|
- Business Goals:
Faster time to market
Low cost
- Architecture Goals:
Interoperability
Adaptability
Obviously,
these are traits we would like for any type of application. You're probably
thinking to yourself that these are common
sense – so what's the big deal?
Look at the
demands being placed on application developers today, and the software they
write. These goals are no longer just
expected – they are demanded. This
fast-paced, Internet economy has turned loose a whole
new group of users. These users are not just people in the cubes
down the hall – they are your customers!
These folks don't understand, nor do they care, how hard it is
to write Internet software that integrates with all of the other systems in your company. They don't care
that we work 18 hours a day to meet our deadlines. They don't care that some of us have invested
millions of dollars in developing mainframe- based software using 25+-year-old technology, and we need to
make our web servers talk to it! These users want to be able to do everything with a click of the
mouse instead of talking to a person on the telephone. They want all of the functionality currently
available via phone and paper to be available on the company web site, and they want it now!

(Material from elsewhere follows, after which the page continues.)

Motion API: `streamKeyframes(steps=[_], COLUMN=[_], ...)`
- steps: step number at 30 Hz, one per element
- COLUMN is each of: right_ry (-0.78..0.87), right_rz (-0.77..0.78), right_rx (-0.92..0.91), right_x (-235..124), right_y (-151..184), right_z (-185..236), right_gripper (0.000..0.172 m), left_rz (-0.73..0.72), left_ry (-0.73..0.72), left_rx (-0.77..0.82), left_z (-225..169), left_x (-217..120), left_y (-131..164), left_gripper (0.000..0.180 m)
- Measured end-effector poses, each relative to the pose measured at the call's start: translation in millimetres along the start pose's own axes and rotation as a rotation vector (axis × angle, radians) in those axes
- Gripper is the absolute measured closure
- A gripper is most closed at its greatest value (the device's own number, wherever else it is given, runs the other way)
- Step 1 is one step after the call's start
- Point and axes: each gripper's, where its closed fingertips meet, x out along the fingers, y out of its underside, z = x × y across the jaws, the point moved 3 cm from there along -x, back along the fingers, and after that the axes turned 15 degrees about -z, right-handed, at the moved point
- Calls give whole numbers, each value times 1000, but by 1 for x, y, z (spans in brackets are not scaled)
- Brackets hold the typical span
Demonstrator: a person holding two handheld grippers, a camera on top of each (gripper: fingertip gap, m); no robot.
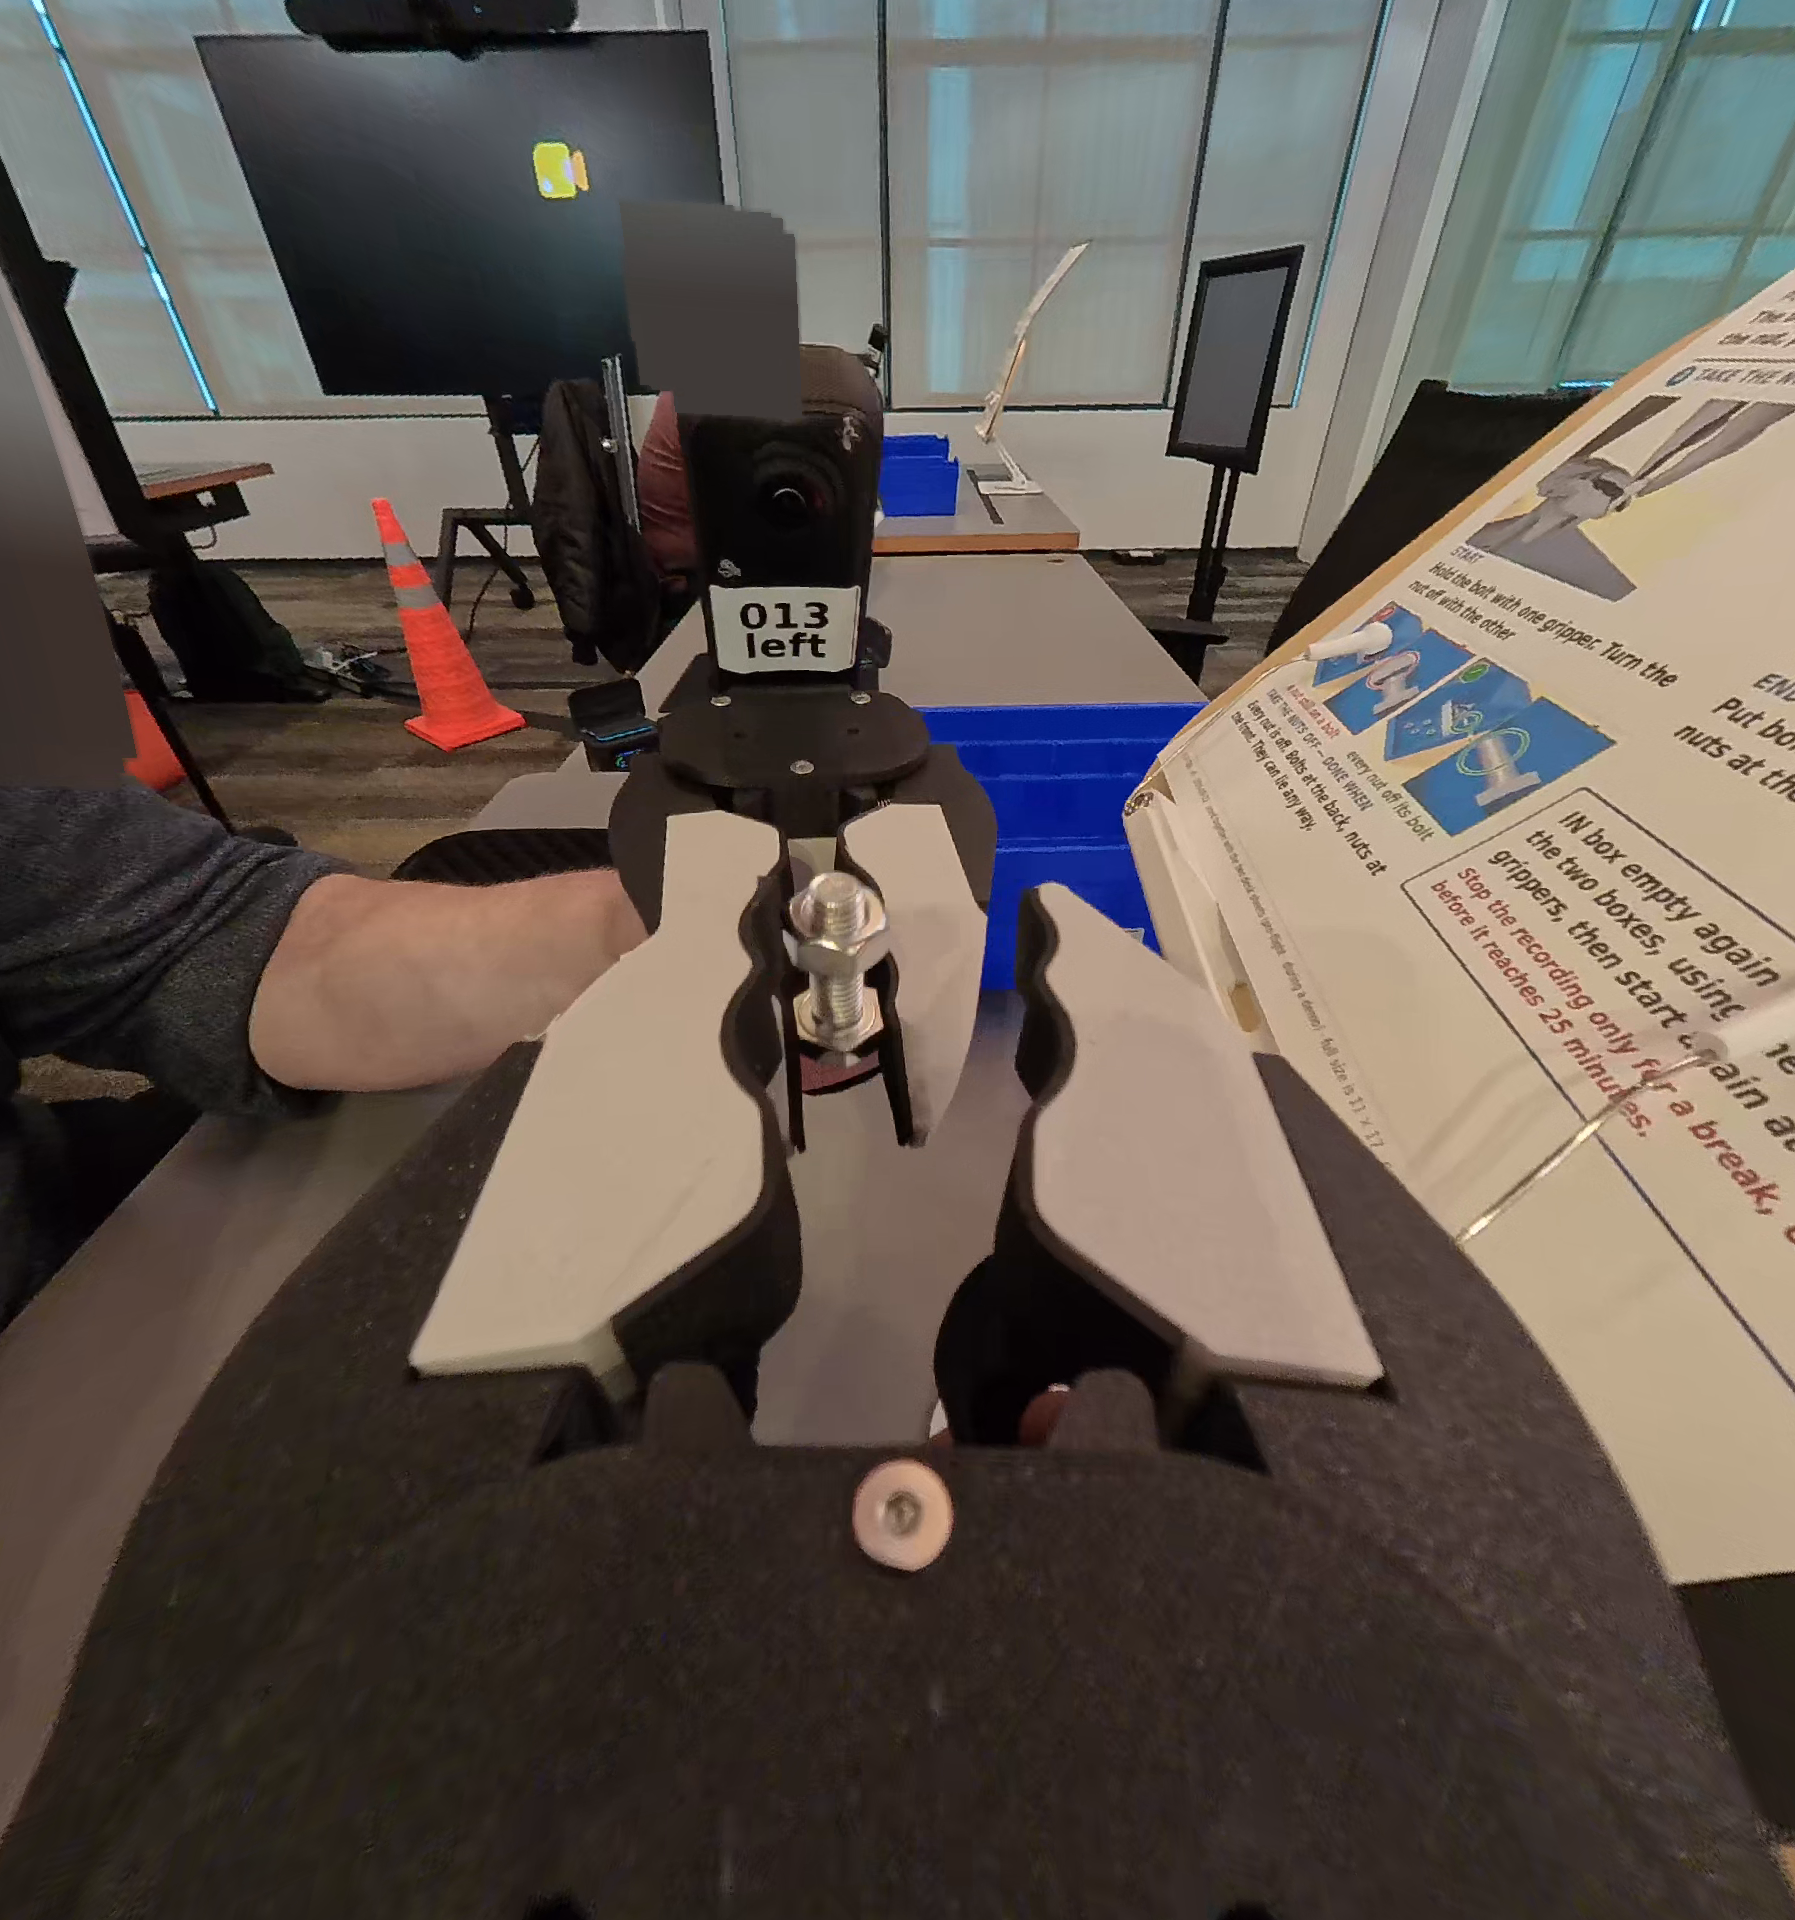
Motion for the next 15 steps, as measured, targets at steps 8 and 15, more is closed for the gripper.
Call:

Whew! The world of the software application developer has
changed drastically over the last 5 years. Once the Internet burst onto the
scene, and we started
developing applications that were being used by people outside the walls of our
companies, the pressure was
turned up substantially. Couple all of those demands with the fact that these
people want all of this
available to them all day, every day, and it appears that we as software developers
are in big
trouble.
Let's take a moment to look at
some of the goals in more detail:
- Faster time to market
– why build it if you can
buy it? If you're a software developer in this Internet world, this should be the
first question you ask
yourself on a daily basis. Time is too precious to be spent building infrastructure
or functionality
you can buy off the shelf. You need to
spend the majority of your time solving the business problem at hand, and
not worrying about how to build
infrastructure such as a transaction-processing monitor. Do you get the idea?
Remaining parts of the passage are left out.